The relevant point for my brief comparison with Weyl is that Cassirer articulated a different strategy for vindicating the core ideas of the Kantian theory of space. Instead of identifying the a priori of space as a subjective, but necessary source of knowledge, Cassirer investigated the different ways in which the concept of a spatial order is used to articulate the subject/object relation in anthropological, scientific, and artistic contexts. A number of examples are found in Cassirer’s main works on the philosophy of symbolic forms. A very clear characterization of this approach for a wider audience is found in his 1931 paper [34] “Mythischer, ästhetischer und theoretischer Raum,” which was delivered during the fourth Congress für Ästhetik und allgemeine Kunstwissenschaft in Hamburg. In this paper, he argued that the variety of spatial concepts notwithstanding, space as a symbolic form is characterized by its purely relational nature, which is a necessary precondition for the determination of things and meanings. Cassirer referred, for example, to the mythical significance of spatial orientation in ancient myths and in religious representations of the afterlife. The example of spatial and temporal concepts in the arts shows even more clearly the potential of the symbolic forms in inventing a new constellation of meanings.

In Cassirer’s view, the clarification of the symbolic function of space and time in modern physics opened the door to looking at these concepts from different perspectives, while deepening Kant’s insight into the nature of space and time as orders of appearance rather than perceived objects.
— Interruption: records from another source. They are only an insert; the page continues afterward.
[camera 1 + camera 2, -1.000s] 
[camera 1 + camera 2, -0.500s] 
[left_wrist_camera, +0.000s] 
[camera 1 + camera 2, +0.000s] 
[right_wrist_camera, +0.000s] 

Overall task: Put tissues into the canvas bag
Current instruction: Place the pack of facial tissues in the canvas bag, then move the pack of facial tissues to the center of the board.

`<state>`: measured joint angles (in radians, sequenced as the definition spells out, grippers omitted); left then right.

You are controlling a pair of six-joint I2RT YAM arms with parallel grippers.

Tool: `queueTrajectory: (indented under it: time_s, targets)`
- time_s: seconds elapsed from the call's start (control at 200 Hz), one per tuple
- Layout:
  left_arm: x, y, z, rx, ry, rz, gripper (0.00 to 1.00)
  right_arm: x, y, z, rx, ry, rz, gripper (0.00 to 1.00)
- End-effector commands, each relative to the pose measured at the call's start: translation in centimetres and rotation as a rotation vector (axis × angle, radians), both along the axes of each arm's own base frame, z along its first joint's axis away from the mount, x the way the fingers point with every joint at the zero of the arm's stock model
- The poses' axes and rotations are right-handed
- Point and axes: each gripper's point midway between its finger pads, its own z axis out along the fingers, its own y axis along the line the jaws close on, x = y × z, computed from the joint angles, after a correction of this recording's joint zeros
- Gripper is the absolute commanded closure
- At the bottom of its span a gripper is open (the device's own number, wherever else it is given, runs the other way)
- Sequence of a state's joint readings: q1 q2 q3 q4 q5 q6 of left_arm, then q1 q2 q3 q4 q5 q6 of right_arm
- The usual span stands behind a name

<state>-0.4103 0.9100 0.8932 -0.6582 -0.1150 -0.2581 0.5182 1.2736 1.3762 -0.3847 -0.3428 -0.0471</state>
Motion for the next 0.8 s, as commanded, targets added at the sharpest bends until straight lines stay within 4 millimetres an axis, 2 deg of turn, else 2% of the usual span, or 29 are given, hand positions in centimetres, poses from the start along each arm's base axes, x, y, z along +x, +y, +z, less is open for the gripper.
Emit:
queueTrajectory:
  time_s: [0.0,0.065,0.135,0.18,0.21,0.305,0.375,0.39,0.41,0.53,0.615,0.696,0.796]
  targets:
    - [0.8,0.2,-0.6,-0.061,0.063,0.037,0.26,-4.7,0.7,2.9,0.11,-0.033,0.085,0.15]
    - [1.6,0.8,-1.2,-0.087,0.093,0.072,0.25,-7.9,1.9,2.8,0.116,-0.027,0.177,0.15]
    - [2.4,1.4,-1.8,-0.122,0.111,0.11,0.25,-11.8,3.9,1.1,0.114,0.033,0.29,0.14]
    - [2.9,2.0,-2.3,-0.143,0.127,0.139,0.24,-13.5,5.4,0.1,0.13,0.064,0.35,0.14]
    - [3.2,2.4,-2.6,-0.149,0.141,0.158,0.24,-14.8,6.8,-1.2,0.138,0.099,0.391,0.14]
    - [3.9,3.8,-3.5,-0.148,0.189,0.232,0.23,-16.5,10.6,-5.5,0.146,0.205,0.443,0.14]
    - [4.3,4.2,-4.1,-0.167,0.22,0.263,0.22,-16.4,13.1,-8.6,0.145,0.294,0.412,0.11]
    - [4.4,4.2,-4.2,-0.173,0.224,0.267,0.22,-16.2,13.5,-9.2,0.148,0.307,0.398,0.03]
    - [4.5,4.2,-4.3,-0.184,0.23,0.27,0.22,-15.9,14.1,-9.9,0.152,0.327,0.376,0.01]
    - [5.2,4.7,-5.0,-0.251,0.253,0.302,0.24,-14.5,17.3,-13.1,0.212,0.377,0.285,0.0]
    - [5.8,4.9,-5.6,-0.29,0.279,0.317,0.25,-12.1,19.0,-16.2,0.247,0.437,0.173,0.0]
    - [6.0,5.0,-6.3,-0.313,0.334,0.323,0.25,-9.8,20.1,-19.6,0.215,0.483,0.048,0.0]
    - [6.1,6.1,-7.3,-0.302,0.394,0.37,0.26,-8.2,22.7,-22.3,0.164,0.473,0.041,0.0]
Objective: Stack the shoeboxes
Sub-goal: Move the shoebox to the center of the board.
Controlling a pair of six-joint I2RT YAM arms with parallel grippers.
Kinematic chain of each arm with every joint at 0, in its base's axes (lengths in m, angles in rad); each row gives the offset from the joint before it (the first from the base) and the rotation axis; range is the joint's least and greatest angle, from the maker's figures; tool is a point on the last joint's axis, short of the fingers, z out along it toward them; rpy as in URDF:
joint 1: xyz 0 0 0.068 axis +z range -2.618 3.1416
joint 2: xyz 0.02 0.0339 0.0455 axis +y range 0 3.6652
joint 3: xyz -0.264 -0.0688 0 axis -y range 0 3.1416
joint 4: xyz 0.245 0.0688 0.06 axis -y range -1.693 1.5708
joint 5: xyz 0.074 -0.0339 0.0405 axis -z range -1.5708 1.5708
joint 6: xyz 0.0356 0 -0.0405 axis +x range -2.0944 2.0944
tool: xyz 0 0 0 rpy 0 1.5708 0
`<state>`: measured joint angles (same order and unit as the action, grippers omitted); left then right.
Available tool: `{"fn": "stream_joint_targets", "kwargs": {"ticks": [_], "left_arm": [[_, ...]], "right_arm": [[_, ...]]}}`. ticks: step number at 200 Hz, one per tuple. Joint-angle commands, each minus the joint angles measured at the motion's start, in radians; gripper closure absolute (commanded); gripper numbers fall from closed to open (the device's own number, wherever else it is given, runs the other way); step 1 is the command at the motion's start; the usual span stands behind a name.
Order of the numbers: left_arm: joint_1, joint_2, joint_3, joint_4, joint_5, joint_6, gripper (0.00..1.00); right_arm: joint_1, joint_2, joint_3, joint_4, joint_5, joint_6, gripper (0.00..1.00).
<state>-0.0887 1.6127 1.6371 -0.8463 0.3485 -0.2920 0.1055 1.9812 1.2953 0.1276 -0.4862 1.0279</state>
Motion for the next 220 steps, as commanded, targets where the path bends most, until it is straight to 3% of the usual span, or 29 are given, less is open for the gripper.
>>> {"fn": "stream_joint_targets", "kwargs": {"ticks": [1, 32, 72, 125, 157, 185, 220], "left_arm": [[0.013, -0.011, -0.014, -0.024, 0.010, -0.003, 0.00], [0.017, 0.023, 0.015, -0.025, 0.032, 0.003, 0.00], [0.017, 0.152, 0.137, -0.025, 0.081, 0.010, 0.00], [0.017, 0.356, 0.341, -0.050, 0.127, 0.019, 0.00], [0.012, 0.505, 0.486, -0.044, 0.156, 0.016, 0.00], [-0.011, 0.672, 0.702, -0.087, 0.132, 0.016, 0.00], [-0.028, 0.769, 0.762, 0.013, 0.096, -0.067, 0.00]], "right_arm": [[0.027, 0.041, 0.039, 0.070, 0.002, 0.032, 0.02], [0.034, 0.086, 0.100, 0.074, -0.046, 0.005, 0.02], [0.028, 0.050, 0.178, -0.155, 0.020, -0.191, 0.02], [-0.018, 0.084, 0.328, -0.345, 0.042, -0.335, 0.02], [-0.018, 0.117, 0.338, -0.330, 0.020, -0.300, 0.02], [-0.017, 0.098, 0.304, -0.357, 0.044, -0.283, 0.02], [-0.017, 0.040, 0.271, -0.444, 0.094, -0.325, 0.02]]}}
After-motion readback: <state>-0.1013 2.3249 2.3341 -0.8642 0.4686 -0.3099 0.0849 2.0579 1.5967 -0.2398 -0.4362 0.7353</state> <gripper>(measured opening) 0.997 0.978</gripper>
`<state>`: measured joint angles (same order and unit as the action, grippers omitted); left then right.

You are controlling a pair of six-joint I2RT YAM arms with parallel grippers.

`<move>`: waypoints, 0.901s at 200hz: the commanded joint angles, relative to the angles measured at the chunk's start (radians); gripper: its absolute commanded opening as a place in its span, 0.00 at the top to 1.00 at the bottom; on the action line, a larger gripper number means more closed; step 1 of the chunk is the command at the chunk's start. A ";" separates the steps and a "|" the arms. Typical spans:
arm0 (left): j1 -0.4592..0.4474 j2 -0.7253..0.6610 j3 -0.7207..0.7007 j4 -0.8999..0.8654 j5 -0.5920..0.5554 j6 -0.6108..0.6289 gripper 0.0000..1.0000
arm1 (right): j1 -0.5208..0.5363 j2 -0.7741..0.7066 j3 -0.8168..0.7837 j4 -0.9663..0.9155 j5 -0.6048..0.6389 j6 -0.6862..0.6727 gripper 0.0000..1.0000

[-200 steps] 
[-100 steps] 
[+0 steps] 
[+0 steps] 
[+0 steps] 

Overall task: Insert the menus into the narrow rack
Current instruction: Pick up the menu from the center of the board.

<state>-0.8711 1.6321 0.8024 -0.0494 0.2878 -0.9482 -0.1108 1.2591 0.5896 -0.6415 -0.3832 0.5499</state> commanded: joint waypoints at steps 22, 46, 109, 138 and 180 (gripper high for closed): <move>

However, Cassirer’s proposal is not to return to Kant’s original view of space as a source of knowledge, but to investigate how thought can anticipate experience in virtue of the creative and hypothetical character of our systems of concepts. My suggestion is that the philosophy of symbolic forms offers an original synthesis between the two opposed ways to consider space as a source and an object of knowledge. As Cassirer [33], p. 426) put it, empiricism and idealism meet in certain presuppositions with regard to the doctrine of empirical space and of empirical time: “Both here grant to experience the decisive role, and both teach that every exact measurement presupposes universal empirical laws.”